SHEBALIN: Orchestral Suite No. 3, Op. 61. Orchestra Suite
No. 4, Op. 62. Balletl Suite.
GOULD: Symphonette No. 4 Latin-American Symphonette. Symphonette
No 3. Symphonette No. 2. Spirituals for Orchestra.
KORNGOLD: Violin Concerto in D, Op. 35. String Sextet, Op. 10
The music of Russian composer Vissarion Shebalin (1902 - 1963) has largely been negleced. He was a close friend of Shostakovich (who dedicated his String Quartet no. 2 to him). Like Shostakovich, Shebalin was condemmed by the Soviet government, and he also had poor health. He composed operas, five syjphonies and chamber music but little of it is heard today.The enterprising Toccata label already has a disk of the composer's complete music for A Cappella Chorus Cycles, and now they have these premiere recordings of some of the composer's light music. His first two orchestral suites are early works; here we have Suite No. 3 and Suite No. 4, both written in 1962, the year Shebalin died. Suie No. 2, arranged by Leonid Feigin, has eight brief setions. Suite No 4, arrangearranged by Vladistav Agafonnikov, has six sections, and the third, simply called Ballet Suite, also adapted by Feigen, has seven sections ending with a lively Galop. All of this is quie similar to ballet music of Shostakovich, and the lively performances feature the Siberian Symphony with conductor Dmitry Vasullev. The recording was made in Siberia's Omsk Philharmonic Hall and engineering is excellent stereo. All of these are premiere recordings. Let us hope Toccata will reord major syphonic works of this important negleted composer.

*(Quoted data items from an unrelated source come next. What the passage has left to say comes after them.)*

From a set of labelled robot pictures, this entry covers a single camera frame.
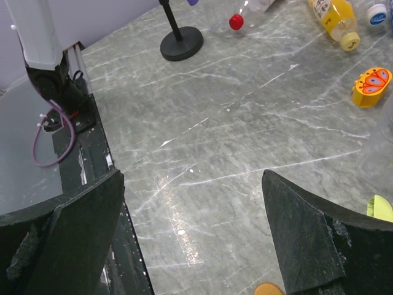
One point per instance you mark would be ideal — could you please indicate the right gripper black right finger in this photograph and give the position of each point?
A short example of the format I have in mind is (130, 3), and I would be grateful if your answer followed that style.
(324, 248)

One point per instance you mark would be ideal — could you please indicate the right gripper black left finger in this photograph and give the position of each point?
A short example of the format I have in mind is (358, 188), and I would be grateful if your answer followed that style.
(33, 246)

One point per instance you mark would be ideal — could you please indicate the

This Naxos CD contains four of the most popular works of prolific American composer Morton Gould (1913 - 1996). Gould today is underestimated as a composer, perhaps because early in his recording career he focused on lighter repertory. However, he was respected as a composer. In 1995 he was awarded the Pulitzer Prize for Music for Stringmusic,and he received a Grammy for his recording of Charles Ives' Symphony No. 1 leading the Chicago Symphony). He also was President of ASCAP (American Society for Composers Authors nd Pubis hers). Gould frequently conducted major orchestras and from 1965 - 1968 made a series of fine recordings with the Chicago Symphony which several years ago on Sony. This new disk contains Symphonettes Nos. 2, 3, and 4 as well as Spirituals for Orchestra. The Symphonettes each have varied brief movements including one of the composers best-known works, Pavane, the second movement of Symphonette No. 2. Performances are excellent with the Viennese orchestra under Arthur Fagan's direction in top form. This recording of Spirituals cannot match the brilliance of the composer's own Chicago recording, which was an audio display recording of its time and still is spectacular sonically. This is a welcome addition to the Naxos American Composers series.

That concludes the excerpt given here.